— Directions —
Leaving out the pictures, write the following records exactly as they read.

— The records —
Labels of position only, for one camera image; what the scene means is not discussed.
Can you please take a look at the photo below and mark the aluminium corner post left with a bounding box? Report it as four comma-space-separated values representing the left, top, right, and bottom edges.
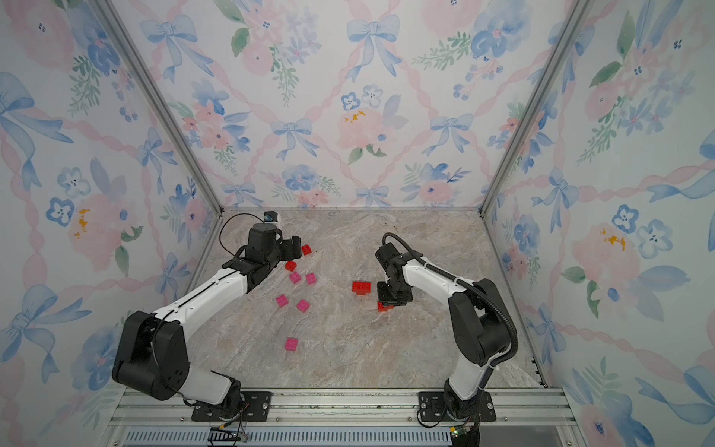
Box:
89, 0, 223, 216

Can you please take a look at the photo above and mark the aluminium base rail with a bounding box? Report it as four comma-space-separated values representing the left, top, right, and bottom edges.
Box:
99, 389, 586, 446

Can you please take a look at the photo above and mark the black left camera cable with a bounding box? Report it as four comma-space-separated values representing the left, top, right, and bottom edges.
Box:
218, 211, 266, 259

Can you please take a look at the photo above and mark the aluminium corner post right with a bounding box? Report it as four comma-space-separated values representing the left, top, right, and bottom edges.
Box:
480, 0, 592, 219

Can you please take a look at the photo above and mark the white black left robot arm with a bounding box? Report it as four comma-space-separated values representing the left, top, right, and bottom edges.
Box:
112, 223, 303, 417

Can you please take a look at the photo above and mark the red 2x4 lego brick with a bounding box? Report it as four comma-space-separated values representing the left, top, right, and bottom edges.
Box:
352, 281, 372, 296

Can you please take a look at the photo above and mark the aluminium corner post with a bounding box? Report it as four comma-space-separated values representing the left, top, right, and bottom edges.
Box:
480, 0, 592, 219
89, 0, 223, 216

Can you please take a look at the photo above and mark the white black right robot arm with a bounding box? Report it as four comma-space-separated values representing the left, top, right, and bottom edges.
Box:
375, 240, 519, 421

— Result of the exercise —
Labels of position only, for one camera image; what the scene means is not discussed.
Can you please take a look at the photo below and mark the aluminium corner post left with a bounding box? Report it as four comma-space-separated values representing the left, top, right, and bottom edges.
Box:
89, 0, 223, 216

Can you please take a look at the photo above and mark the aluminium base rail with a bounding box? Report it as four comma-space-separated values representing the left, top, right, and bottom edges.
Box:
99, 389, 586, 446

Can you please take a look at the photo above and mark the black left camera cable with a bounding box? Report it as four comma-space-separated values representing the left, top, right, and bottom edges.
Box:
218, 211, 266, 259

Can you please take a look at the photo above and mark the aluminium corner post right with a bounding box? Report it as four comma-space-separated values representing the left, top, right, and bottom edges.
Box:
480, 0, 592, 219

Can you please take a look at the photo above and mark the white black left robot arm with a bounding box? Report it as four comma-space-separated values representing the left, top, right, and bottom edges.
Box:
112, 223, 303, 417

Can you please take a look at the photo above and mark the red 2x4 lego brick with a bounding box? Report it as four comma-space-separated values representing the left, top, right, and bottom edges.
Box:
352, 281, 372, 296

Can you please take a look at the photo above and mark the aluminium corner post with a bounding box? Report it as four comma-space-separated values representing the left, top, right, and bottom edges.
Box:
480, 0, 592, 219
89, 0, 223, 216

Can you please take a look at the photo above and mark the white black right robot arm with a bounding box? Report it as four comma-space-separated values representing the left, top, right, and bottom edges.
Box:
375, 240, 519, 421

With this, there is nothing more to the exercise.